**Required action:** From the first line to the last, copy the listing exactly and omit the images.

**Information supplied:**
Segment Open
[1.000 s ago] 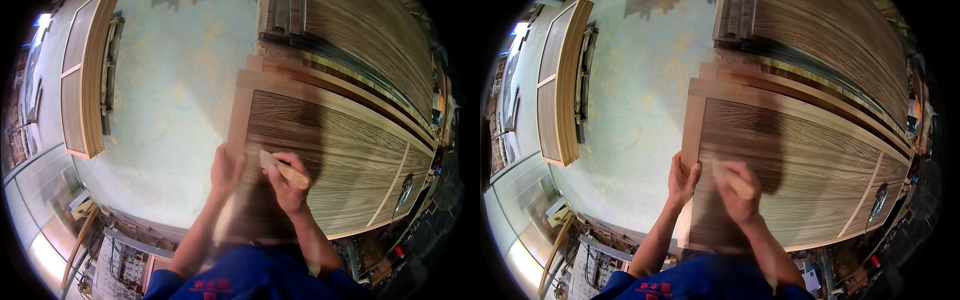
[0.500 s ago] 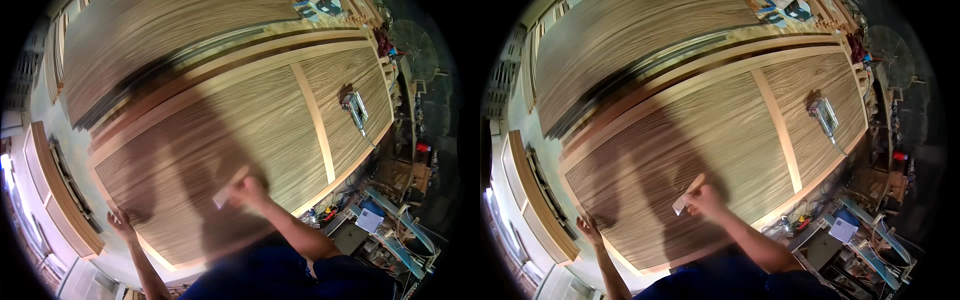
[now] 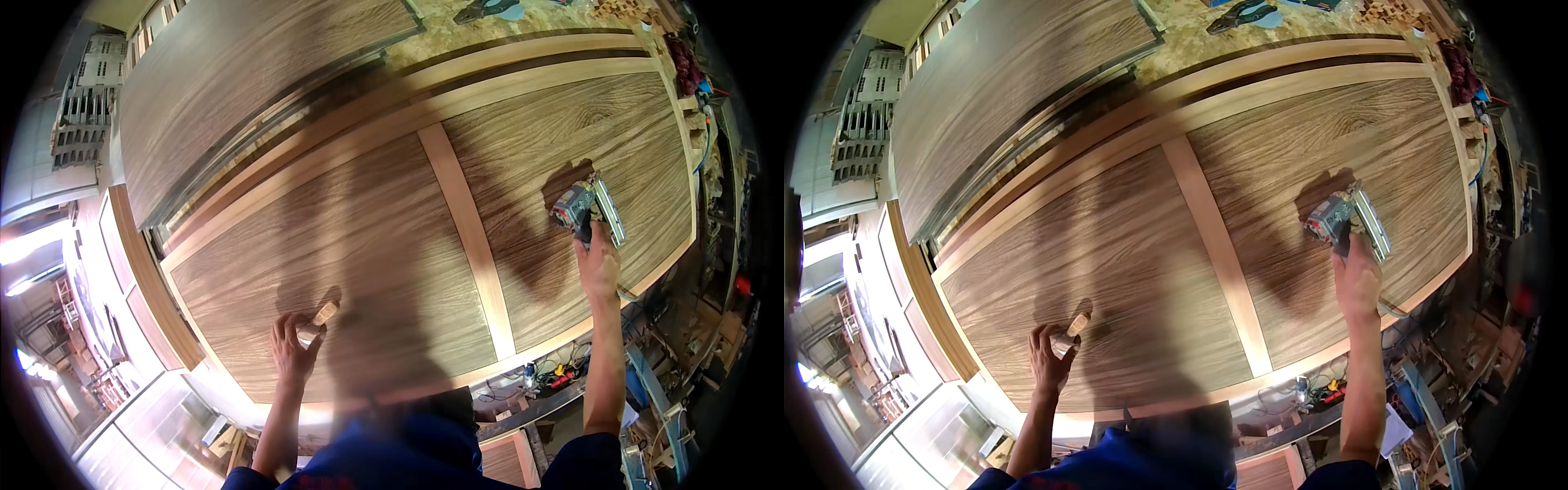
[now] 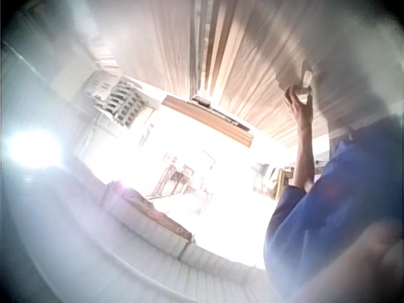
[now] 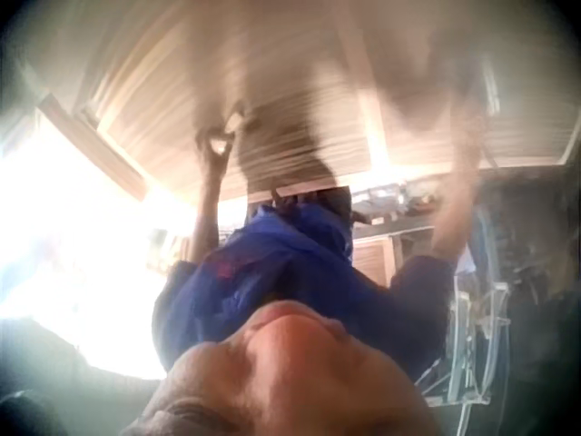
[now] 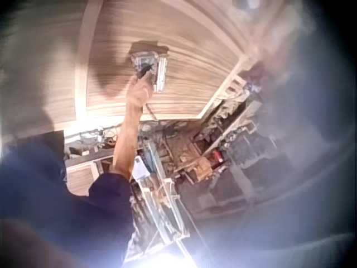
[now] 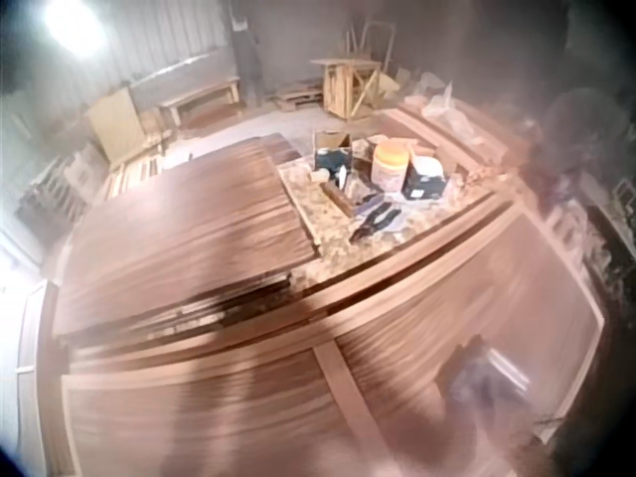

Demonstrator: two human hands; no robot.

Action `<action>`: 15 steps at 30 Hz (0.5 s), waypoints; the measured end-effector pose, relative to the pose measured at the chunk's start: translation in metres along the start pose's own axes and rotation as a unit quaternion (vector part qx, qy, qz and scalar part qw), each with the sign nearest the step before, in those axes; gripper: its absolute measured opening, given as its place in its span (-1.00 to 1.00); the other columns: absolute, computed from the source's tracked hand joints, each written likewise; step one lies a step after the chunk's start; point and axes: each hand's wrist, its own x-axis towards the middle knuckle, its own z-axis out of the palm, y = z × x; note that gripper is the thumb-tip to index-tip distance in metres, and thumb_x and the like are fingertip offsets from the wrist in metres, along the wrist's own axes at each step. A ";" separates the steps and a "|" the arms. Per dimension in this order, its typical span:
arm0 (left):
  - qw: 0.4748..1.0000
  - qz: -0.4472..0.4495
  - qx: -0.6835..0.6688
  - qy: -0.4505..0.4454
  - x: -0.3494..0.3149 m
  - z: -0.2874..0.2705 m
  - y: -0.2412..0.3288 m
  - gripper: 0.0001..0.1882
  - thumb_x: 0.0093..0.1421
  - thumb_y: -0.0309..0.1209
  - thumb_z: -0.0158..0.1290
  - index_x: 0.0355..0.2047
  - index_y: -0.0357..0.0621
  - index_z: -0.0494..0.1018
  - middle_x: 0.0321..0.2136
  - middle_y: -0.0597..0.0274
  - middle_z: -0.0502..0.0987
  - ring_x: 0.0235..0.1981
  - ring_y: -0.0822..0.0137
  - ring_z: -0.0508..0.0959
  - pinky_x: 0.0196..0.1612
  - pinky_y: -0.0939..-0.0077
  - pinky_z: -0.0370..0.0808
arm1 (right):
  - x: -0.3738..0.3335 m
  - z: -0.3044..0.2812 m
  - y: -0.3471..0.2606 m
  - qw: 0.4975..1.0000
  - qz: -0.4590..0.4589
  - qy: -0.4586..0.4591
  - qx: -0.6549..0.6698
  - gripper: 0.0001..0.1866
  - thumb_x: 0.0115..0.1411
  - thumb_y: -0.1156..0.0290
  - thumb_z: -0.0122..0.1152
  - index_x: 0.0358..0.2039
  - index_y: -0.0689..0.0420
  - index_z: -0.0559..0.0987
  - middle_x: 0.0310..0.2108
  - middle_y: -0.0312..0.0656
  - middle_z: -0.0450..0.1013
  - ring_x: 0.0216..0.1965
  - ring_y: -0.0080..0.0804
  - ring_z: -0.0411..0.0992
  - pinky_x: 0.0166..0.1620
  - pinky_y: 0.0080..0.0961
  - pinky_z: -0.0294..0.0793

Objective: The person wipes a large wooden door panel with a cloth, then uses a handheld orbital sander to smooth the surface. They flip the panel over and continue sanding the other side. Finally, they use a pneumatic nail gun to attach wooden trim pieces to the door frame.

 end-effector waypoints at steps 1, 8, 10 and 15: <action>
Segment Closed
**Expected output:**
[1.000 s ago] 
[0.500 s ago] 
[now] 
[now] 
[now] 
[now] 
[now] 

Demonstrator: two human hands; no robot.

Action `<action>`: 15 steps at 30 Hz (0.5 s), waypoints; the measured end-effector pose, relative to the pose measured at the chunk's start: translation in metres along the start pose's own axes and rotation as a unit quaternion (vector part qx, qy, qz and scalar part qw), each with the sign nearest the step before, in those axes; gripper: its absolute measured opening, given as its place in its span (-1.00 to 1.00); the other columns: absolute, computed from the source's tracked hand joints, each written likewise; step one lies a step after the chunk's start; point and axes: each hand's wrist, its own x-axis towards the middle knuckle, its own z-axis out of the palm, y = z × x; note that gripper is the thumb-tip to index-tip distance in metres, and thumb_x and the like are fingertip offsets from the wrist in metres, along the wrist's own axes at each step. A ";" separates the steps and a "|" the arms. Per dimension in this order, its typical span:
arm0 (left):
  - qw: 0.4748..1.0000
  - qz: -0.4472..0.4495
  - qx: -0.6835..0.6688
  - qy: -0.4505..0.4454
  - x: -0.3494..0.3149 m
  - z: -0.2874..0.2705 m
  - y: -0.2412..0.3288 m
  - gripper: 0.0001..0.1882
  - thumb_x: 0.0093..0.1421
  - thumb_y: -0.0309..0.1209
  - thumb_z: -0.0158..0.1290
  - index_x: 0.0355..0.2047
  - index_y: -0.0357..0.0621
  - index_z: -0.0494..0.1018
  - middle_x: 0.0321..0.2136
  - middle_y: -0.0597..0.0274
  - middle_z: -0.0502..0.0987
  - ring_x: 0.0235..0.1981
  - ring_y: -0.0822..0.0137
  - ring_z: -0.0508..0.0959
  - pinky_x: 0.0196..0.1612
  - pinky_y: -0.0939..-0.0077
  - pinky_z: -0.0370..0.0808
arm1 (right):
  - x: -0.3738..0.3335 m
  - z: -0.3044..0.2812 m
  - y: -0.3471..0.2606 m
  - qw: 0.4975..1.0000
  - qz: -0.4590..0.4589
  - qy: -0.4586..0.4591
  - qx: -0.6549..0.6698
  - gripper: 0.0001..0.1866
  - thumb_x: 0.0115..0.1411
  - thumb_y: -0.1156..0.0290
  - thumb_z: -0.0122..0.1152
  - index_x: 0.0358..0.2039
  - index_y: -0.0689..0.0420
  - index_z: -0.0559..0.0987
  - middle_x: 0.0310..0.2108
  - middle_y: -0.0312..0.0656
  - middle_z: -0.0450..0.1013
  - ring_x: 0.0216..0.1965
  - ring_y: -0.0080..0.0804
  - ring_z: -0.0411..0.0992
  - pinky_x: 0.0166..0.1620
  - pinky_y: 0.0080..0.0961
  - pinky_z: -0.0294..0.0793

Objective: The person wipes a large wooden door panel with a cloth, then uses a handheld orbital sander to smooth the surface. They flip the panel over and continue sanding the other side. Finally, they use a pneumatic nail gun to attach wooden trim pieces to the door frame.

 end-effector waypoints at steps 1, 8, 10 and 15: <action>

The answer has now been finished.